WHAT TO WORK ON =>
Would you pull out every line of the material that contains the string "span"?

SUPPLIED INFORMATION =>
• • • •
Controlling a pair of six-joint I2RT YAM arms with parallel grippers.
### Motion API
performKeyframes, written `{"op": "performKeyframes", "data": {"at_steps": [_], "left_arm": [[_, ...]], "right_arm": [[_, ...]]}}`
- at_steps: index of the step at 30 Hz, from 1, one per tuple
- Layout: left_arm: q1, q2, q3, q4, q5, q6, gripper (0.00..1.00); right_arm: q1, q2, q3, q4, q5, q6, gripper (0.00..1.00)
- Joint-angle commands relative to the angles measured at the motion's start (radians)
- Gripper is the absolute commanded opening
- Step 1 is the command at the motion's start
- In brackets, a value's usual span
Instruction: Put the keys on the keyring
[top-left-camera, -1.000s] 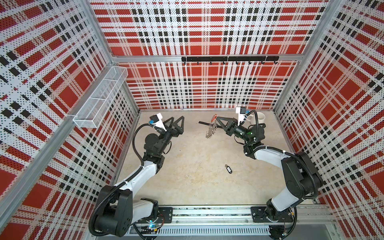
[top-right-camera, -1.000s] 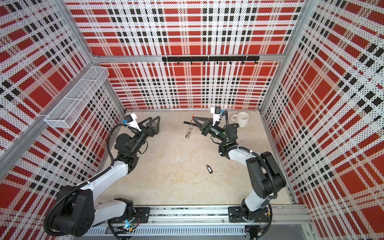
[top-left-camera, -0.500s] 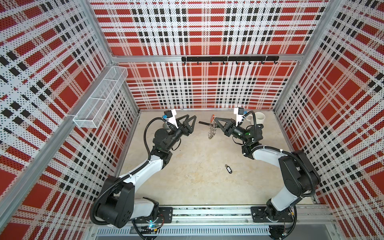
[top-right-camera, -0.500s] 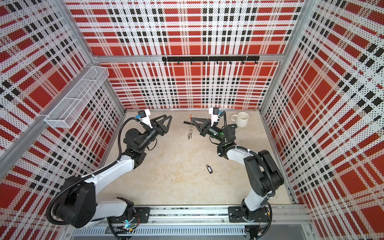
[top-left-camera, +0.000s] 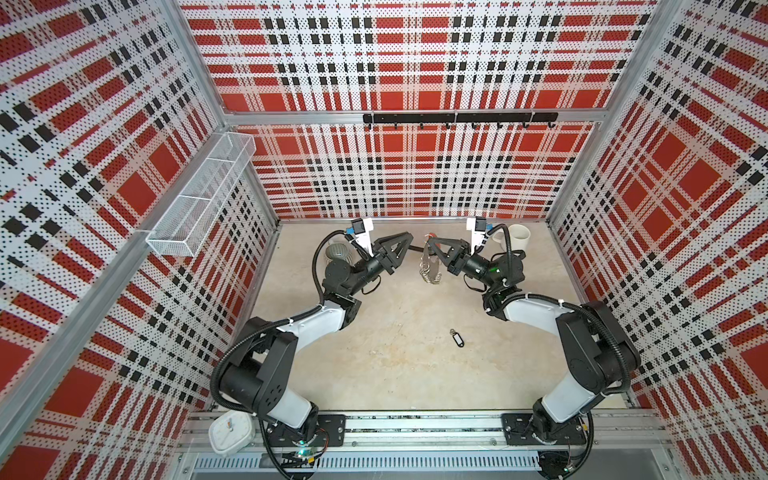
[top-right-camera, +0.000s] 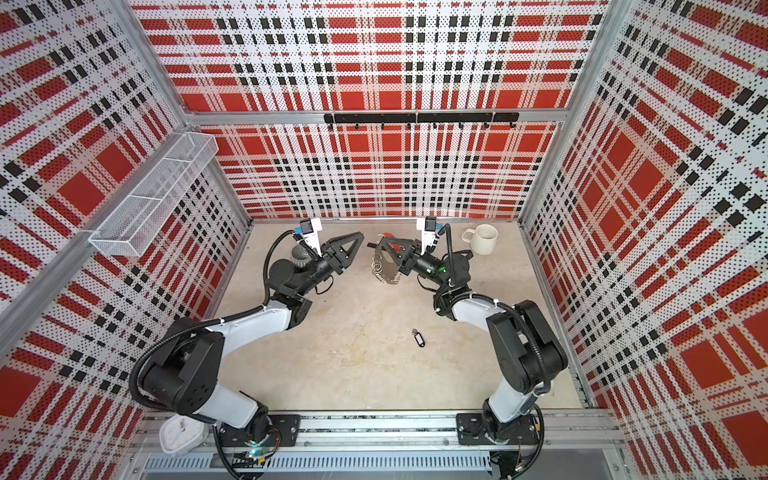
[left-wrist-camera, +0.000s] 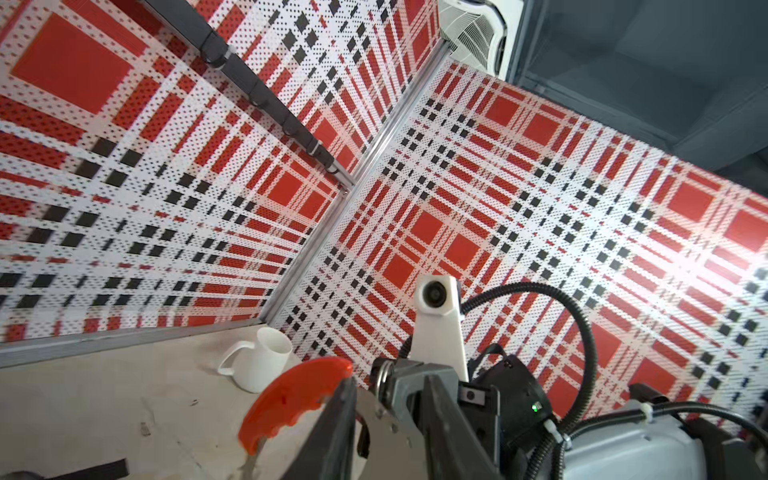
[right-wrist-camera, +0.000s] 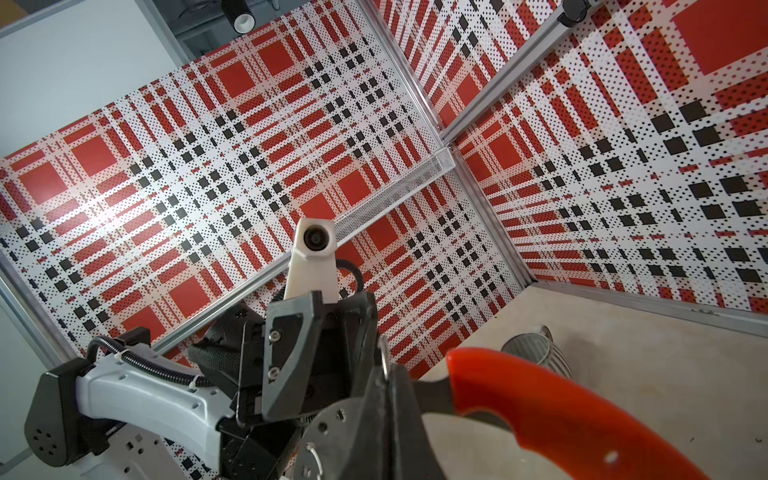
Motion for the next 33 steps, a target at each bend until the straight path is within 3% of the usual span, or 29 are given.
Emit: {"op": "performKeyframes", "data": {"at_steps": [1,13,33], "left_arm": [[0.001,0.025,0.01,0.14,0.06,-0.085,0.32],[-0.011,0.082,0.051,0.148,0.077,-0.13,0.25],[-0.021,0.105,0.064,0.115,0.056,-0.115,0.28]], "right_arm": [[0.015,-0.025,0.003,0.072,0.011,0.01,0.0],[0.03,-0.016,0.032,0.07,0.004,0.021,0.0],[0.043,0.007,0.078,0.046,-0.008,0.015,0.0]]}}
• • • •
EXERCISE OUTPUT =>
- In brackets, a value's usual span
Motion for the next 33 steps, a target at each bend until the straight path is within 3% of the usual span, or 29 are given.

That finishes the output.